Trwający 2. Festiwal Muzyczny Powiatu Wrocławskiego zagości we wszystkich dziewięciu gminach. Kolejnym punktem na trasie była gmina Kąty Wrocławskie i Pałac w Krobielowicach.
– Powiedzieliśmy sobie, że tutaj musi być ten magiczny spektakl mówiący o legendach tej najsłynniejszej damy, która straszy przy wszystkich polskich zamkach. Dziś sięgamy do muzyki okresu od klasycyzmu do współczesności, przede wszystkim do dzieła, które zostało zagrane 1600 razy po swojej premierze, a zupełnie już nie gości na deskach światowych teatrów. Mowa oczywiście o operze „Biała Dama” francuskiego kompozytora Boieldie’u – mówi Maciej Michałowski, Stowarzyszenie Operetka Wrocławska.

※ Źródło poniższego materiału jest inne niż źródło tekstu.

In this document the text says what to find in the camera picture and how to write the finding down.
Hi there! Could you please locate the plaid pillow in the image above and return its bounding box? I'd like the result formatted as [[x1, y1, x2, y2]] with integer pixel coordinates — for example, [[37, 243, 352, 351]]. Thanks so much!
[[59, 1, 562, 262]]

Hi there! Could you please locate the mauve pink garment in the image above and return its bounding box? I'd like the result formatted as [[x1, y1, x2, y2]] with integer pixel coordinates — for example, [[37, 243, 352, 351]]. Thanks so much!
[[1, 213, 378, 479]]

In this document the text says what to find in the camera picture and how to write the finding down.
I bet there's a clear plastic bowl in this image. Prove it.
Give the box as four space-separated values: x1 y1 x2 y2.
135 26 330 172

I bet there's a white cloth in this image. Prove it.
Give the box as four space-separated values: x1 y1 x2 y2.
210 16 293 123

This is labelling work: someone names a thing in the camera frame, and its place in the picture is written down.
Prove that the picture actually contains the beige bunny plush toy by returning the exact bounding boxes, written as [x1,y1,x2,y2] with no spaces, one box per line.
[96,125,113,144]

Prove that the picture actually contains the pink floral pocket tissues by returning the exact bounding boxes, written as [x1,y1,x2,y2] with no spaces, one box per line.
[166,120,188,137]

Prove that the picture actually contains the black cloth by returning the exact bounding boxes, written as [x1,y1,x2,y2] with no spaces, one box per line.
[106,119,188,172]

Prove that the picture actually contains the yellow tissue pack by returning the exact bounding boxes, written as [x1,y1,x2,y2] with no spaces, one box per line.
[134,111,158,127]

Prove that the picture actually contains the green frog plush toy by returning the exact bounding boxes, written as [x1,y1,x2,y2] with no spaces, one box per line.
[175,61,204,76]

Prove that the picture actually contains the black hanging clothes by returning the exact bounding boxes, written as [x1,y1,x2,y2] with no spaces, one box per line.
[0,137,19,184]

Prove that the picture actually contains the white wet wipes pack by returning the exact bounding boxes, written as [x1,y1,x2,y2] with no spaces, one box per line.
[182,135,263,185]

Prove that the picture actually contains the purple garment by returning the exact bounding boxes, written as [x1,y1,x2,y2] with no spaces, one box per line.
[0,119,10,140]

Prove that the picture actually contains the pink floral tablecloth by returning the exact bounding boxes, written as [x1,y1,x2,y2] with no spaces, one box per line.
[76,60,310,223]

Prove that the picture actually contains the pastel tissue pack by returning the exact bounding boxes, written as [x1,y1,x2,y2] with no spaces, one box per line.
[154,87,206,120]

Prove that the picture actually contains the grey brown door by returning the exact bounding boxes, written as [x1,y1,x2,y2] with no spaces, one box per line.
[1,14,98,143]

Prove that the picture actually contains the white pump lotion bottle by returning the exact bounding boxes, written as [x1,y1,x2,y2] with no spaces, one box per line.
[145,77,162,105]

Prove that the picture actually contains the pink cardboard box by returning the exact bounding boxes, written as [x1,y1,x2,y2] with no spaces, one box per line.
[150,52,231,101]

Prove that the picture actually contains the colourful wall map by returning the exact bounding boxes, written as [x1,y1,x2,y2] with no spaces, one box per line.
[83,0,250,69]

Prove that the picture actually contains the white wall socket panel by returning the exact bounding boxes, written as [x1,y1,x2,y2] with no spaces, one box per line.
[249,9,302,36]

– Jest to nowa jakość, nowe wyzwanie dla powiatu wrocławskiego, jest to kolejna oferta dla mieszkańców powiatu wrocławskiego. Po tym co widzimy tutaj za mną, bardzo dużo mieszkańców przyjęło nasze zaproszenie i o to chodzi, bo mamy środek wakacji. W związku z tym chcieliśmy wszystkim tym mieszkańcom, którzy zostali na terenie powiatu, nie wyjechali jeszcze na wakacje. Chcieliśmy właśnie zaprezentować tę „Białą Damę” – mówi Roman Potocki, starosta powiatu wrocławskiego.
– Ja lubię takie imprezy, lubię być i lubię widzieć i lubię się spotkać ze znajomymi.
Czego Państwo się spodziewają po spektaklu?
– Miłego wieczoru, jak zwykle i pięknego przedstawienia.
– To jest mała baletnica, która zaczyna przygodę z baletem. Chcieliśmy pokazać, jak to wygląda w realu. Na razie jest zaskoczona, bo to taka znienacka niespodzianka, bo nie wiedzieliśmy czy wytrzymają do tej godziny – mówią uczestnicy widowiska.
– W sumie od godziny 16-17 zjeżdżają się już regularnie goście. Mieliśmy sporo rezerwacji w restauracji również z tej okazji, tak że zdecydowanie wpłynęło to tutaj na promocję obiektu – mówi Krystyna Vaile, córka właściciela Pałacu w Krobielowicach.
– Przed nami edycja wrześniowa. Będzie to „Pocztówka ze Lwowa”, w wykonaniu Projektu Volodia w dwóch miejscach. Natomiast w październiku jest wielki finał festiwalu i dwa koncerty „Mojej i Twojej Nadziei” z muzyką fenomenów polskiej estrady nowożytnej z ariami operowymi i musicalowymi. Tak że taka mieszanka, ale jednak w operowym anturażu – mówi Maciej Michałowski, Stowarzyszenie Operetka Wrocławska.